Routine thyroid blood test by cardiologist regarding Crestor, etc. in Aug '12 reveals TSH 0.02, T4 1.9. T3 OK at 4.6 (little high): so, hyperthyroid. Primary care physician orders ultrasound and comes back with slightly enlarged right lobe and two nonspecific nodules, larger being .9 cm. PCP sends me to Endocrinologist - first appointment is early September. She looks over the paperwork and puts me on methimazole 10mg daily, says they don't normally biopsy anything under 1 cm and says I can't do an iodine uptake because I've been on amiodarone (for four years), which she says is likely the underlying cause of the problem.
We set a followup for three months or so which happened last Thursday (1/20). I stopped taking amiodarone immediately in September. No ill effects thus far. Result at followup last week is that I'm now hypothyroid, so methimazole is reduced to 5 mg daily. New ultrasound shows larger nodule is now 1.2 cm ("slightly" irregular). Biopsy is now scheduled for Jan 4 '13.

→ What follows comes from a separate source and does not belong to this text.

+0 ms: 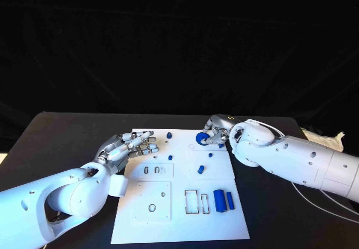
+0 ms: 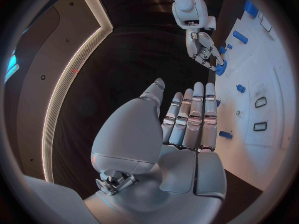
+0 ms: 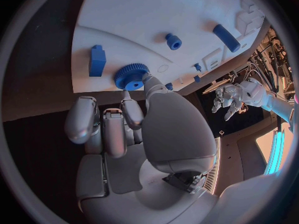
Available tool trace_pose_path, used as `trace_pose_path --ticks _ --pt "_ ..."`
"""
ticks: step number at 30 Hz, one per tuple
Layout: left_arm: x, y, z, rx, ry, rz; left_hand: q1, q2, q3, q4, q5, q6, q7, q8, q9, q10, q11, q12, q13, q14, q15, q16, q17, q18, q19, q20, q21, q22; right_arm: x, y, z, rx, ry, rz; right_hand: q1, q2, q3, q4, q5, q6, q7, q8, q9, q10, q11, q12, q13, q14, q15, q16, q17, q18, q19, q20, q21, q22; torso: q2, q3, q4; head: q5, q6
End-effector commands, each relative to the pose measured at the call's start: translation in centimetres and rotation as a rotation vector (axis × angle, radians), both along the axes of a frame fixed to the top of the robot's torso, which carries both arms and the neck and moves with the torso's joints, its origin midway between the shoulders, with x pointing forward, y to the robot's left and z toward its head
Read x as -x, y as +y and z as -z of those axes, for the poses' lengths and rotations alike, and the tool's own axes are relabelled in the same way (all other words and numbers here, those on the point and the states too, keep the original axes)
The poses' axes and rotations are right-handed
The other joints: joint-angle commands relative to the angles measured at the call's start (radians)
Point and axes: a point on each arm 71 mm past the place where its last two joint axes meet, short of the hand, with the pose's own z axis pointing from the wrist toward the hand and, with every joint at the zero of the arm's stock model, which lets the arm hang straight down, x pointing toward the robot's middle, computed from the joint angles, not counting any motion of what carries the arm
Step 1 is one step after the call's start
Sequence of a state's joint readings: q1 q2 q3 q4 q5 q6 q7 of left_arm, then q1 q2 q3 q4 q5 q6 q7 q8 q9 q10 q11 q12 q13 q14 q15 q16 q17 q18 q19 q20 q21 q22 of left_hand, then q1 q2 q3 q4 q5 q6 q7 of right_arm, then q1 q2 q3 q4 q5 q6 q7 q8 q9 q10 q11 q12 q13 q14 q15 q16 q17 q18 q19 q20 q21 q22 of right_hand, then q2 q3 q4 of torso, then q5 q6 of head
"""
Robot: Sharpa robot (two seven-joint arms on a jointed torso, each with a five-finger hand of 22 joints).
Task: Assemble the parts on the task board
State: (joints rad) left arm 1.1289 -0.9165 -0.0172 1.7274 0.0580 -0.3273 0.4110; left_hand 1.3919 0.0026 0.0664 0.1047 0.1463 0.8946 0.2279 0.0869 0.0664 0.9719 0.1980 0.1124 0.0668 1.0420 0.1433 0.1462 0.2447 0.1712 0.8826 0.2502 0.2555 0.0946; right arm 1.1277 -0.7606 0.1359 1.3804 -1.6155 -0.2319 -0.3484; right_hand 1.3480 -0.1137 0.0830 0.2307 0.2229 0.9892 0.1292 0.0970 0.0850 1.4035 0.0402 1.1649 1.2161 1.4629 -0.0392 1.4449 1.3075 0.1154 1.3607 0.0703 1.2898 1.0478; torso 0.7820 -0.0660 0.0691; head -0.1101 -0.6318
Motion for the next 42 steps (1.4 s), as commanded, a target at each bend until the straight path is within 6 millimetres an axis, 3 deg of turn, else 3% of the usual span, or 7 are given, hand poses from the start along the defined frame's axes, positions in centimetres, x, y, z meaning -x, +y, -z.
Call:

I'm having some intermittent minor neck pain on the right side (the affected lobe). Nothing unbearable, but irritating and concerning to me. No difficulty swallowing, but I can feel an ever-so-slight pressure when I'm laying down. Nodule is not visible: I can't even find it by palpating. Right side of neck seems slightly larger than left.
- Is nodule growth reliably and accurately measured with ultrasound?
- If it is, then is growth of a nodule from .9 cm to 1.2 cm in four months' time a concern in the presence of the amiodarone-induced hyperthyroidism?
- Are there other symptoms I need to watch out for?
- What's the prognosis for amiodarone-related thyroid problems assuming one quits using it as I have?
Amio will stay in system for 6 months or more. The nodule may be an area of inflammation (one common reason for amio induced hyper is thyroiditis) but the FNA is appropriate to confirm. Prognosis in a mild situation like you describe is good for amio induced hyper.